AIM OF THE TASK >> How many lines in these records include the string "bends"? Reply with that number alone.

**** DATASET CONTENT

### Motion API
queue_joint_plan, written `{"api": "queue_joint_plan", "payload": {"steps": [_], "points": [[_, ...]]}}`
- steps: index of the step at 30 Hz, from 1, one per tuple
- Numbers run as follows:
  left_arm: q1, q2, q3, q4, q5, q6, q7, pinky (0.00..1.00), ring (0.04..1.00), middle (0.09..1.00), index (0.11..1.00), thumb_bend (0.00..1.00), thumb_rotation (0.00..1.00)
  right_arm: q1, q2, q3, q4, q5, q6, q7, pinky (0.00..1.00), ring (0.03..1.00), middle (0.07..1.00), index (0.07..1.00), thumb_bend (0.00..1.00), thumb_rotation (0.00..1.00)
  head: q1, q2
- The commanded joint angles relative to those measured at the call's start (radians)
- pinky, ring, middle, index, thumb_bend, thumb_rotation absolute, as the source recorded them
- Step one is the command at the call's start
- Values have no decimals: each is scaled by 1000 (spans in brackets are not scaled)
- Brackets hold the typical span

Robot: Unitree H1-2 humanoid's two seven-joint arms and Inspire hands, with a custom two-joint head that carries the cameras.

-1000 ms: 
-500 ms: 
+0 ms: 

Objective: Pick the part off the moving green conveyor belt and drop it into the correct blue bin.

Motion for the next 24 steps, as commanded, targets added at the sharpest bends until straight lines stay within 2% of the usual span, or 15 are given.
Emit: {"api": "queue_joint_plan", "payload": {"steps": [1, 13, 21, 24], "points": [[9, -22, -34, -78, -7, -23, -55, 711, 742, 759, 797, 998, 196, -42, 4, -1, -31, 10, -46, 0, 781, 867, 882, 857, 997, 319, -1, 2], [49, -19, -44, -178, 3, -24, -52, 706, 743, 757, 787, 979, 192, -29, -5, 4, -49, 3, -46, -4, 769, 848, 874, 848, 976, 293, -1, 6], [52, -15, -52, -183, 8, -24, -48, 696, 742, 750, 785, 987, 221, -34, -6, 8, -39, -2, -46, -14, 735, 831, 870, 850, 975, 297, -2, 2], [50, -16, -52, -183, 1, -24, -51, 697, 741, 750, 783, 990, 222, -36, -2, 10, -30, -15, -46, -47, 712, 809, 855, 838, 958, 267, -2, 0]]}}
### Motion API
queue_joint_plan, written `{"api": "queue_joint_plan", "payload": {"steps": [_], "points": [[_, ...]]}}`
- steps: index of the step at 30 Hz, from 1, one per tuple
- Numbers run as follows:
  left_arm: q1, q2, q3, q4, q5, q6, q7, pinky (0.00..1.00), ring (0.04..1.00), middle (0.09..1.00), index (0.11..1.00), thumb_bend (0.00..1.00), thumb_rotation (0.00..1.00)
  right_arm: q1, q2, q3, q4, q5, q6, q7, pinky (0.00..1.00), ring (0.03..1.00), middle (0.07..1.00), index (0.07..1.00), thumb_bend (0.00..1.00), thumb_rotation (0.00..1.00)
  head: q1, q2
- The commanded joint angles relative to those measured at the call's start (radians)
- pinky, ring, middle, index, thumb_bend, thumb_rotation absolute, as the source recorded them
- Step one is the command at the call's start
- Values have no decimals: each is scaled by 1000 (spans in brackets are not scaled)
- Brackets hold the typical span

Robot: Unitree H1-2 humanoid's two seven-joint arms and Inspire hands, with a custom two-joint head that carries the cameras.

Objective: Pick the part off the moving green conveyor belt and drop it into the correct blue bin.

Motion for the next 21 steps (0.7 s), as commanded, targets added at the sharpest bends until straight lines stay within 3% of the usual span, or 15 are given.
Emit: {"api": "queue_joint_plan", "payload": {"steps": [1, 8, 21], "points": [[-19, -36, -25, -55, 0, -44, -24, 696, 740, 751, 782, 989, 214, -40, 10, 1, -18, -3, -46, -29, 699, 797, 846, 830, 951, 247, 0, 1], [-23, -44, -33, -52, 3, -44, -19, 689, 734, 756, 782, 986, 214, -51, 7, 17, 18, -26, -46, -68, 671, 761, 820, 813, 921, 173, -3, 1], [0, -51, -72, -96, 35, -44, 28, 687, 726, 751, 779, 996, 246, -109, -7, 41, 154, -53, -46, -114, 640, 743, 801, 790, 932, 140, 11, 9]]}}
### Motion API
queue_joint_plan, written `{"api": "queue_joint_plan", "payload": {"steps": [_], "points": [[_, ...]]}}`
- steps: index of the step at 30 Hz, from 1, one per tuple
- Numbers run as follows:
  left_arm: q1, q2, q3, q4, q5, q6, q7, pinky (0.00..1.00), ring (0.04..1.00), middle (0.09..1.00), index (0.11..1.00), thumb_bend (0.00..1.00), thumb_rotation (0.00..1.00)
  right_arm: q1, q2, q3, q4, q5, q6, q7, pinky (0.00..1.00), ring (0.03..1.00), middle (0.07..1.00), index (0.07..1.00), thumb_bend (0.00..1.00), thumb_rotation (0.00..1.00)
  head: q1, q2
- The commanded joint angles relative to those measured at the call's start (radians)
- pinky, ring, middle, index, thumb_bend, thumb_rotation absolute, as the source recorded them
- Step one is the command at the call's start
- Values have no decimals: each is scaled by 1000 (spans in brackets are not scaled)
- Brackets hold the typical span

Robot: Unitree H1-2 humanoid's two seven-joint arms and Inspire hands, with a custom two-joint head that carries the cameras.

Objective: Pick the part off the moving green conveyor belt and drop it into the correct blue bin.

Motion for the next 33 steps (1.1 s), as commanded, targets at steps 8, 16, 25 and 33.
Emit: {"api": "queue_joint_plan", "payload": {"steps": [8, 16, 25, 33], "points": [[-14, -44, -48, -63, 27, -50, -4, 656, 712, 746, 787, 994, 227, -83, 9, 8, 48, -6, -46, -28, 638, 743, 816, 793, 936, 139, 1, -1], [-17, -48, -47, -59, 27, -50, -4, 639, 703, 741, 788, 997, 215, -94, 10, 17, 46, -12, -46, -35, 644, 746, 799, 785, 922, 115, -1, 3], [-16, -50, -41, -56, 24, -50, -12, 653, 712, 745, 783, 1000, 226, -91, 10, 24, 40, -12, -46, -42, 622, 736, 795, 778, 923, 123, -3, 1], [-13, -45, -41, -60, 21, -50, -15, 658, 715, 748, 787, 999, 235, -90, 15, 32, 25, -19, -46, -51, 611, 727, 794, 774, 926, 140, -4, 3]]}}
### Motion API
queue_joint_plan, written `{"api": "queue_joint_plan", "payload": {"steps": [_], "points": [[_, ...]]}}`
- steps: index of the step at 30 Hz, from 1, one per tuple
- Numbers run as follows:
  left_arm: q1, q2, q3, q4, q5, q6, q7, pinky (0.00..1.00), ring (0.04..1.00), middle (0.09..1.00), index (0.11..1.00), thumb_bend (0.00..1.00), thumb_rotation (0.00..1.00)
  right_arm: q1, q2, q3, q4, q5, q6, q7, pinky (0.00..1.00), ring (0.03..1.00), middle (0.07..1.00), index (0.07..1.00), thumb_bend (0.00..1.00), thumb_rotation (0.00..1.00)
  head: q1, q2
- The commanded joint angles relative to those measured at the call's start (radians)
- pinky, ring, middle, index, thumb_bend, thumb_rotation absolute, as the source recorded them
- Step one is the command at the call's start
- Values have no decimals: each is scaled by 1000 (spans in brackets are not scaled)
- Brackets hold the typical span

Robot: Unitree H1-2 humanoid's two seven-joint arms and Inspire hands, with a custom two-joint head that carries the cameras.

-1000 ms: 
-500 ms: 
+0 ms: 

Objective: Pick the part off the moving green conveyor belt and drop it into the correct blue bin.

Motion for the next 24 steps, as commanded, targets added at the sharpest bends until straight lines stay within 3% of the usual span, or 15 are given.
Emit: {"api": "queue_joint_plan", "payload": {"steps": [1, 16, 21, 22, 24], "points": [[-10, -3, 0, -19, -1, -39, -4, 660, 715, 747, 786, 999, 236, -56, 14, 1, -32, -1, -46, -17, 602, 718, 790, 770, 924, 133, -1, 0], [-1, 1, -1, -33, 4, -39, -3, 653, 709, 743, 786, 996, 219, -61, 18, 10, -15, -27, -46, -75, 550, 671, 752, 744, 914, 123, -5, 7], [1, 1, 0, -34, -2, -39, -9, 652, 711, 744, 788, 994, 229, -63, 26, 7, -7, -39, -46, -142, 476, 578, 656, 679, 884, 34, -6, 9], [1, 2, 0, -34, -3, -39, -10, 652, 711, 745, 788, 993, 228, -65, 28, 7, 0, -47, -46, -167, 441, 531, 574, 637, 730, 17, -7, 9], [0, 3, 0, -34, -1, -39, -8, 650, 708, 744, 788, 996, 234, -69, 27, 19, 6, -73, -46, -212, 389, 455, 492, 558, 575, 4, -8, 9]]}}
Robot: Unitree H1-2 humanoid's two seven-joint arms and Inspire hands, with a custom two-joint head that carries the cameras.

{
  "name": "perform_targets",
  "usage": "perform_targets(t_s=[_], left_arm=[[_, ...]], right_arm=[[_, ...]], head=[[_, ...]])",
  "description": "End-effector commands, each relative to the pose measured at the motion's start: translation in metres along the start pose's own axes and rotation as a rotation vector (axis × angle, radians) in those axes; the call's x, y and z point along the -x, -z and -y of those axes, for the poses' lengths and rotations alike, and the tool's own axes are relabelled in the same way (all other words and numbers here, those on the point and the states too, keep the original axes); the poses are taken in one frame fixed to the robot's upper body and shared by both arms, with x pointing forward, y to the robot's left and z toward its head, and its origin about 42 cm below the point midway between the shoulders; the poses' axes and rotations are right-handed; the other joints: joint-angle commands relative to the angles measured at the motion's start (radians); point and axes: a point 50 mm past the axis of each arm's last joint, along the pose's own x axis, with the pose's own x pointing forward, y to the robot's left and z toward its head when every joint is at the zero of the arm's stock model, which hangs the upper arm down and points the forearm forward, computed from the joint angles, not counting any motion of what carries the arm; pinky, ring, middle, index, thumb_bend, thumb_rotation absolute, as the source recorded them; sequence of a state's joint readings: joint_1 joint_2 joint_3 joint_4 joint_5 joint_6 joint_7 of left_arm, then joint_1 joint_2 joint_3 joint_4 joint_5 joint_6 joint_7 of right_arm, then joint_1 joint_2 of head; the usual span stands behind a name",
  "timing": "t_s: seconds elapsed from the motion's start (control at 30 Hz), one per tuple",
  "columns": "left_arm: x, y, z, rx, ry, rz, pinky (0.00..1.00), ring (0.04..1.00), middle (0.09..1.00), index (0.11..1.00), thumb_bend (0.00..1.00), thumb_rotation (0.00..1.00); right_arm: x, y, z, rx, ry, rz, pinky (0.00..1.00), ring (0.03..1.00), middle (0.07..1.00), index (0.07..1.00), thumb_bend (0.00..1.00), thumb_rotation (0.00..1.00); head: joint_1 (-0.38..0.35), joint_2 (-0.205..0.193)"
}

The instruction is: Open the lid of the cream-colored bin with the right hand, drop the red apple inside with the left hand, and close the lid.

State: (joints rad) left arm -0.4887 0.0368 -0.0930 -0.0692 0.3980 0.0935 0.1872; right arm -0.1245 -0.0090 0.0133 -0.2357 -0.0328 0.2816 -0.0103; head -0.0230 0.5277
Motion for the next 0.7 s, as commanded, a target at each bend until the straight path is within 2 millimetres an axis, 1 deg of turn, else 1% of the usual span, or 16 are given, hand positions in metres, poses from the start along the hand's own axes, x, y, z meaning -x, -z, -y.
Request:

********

ANSWER BOX >> 3